Maybe they were just rumors repeated enough to feel true.
Like a century-old version of the sleepover game "Telephone," some of the rumors might have evolved and grown over the years while others are largely unchanged from the FDR years. The problem is, at this point, we can't tell which is which.
Honestly, it doesn't really matter which are true and which are not. It's just fascinating that so many of us are still so fascinated by gangsters. I had to wonder what was it about Al Capone in the Midwest that captivated people 100 years ago and still today. After reading the findings from sociologists, psychologists and historians, you’ll see the reasons make a lot of sense.
Prohibition was unpopular
While the passage of the Volstead Act creating prohibition received supermajority support in Congress in 1920, in the years to follow public opinion was not on its side. According to the Literary Digest Prohibition Polls , in the early 1920s, just a couple of years after passage at least 40% of the population wanted to modify prohibition in some way (some people suggested making wine and beer legal). And every year, the call for a full repeal got louder. By 1932, a reported 74% of the population wanted prohibition to be repealed.
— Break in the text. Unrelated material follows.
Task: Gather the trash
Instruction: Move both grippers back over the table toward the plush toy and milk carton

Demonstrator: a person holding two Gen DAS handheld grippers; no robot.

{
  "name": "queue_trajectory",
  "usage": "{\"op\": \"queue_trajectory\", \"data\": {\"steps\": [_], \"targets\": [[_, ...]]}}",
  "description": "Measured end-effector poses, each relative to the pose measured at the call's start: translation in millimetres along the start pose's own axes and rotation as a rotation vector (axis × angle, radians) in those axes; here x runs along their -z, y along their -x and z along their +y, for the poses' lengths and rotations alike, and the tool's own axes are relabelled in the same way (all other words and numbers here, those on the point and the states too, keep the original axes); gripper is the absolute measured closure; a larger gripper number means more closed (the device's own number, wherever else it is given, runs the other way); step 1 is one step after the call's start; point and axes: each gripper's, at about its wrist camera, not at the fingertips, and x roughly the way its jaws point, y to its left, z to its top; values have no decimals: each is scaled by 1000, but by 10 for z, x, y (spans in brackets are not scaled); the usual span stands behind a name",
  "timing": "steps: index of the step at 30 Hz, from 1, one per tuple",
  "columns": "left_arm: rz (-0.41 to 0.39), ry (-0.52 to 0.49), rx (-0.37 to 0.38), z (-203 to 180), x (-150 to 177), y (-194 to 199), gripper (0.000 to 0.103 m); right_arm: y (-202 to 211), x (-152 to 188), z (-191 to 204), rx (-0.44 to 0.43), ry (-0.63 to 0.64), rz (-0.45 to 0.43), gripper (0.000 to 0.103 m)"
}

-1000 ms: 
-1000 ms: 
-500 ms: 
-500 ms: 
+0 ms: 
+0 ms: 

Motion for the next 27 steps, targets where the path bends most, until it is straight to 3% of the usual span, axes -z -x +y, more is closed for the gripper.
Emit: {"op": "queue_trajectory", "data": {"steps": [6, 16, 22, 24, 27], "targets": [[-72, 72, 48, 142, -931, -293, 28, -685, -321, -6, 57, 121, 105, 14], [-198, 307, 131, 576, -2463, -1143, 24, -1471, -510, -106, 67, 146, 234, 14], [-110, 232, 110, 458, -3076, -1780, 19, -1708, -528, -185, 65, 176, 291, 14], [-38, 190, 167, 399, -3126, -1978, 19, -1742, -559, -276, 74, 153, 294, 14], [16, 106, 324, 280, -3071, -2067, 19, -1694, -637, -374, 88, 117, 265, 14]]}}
The glamorization of the mob was born during prohibition. When everyday Americans failed to find liquor legally, they could find it from what was then small, criminal groups, even in small states like North Dakota. But those small groups soon solidified into a larger, networked institution of organized criminals - the mob.
In an interview with The New Yorker, James Finkenauer, an emeritus professor from Rutgers University and the author of “Mafia and Organized Crime: A Beginner’s Guide,” said because Prohibition was so unpopular the men who stood up to it were heralded as heroes, not criminals.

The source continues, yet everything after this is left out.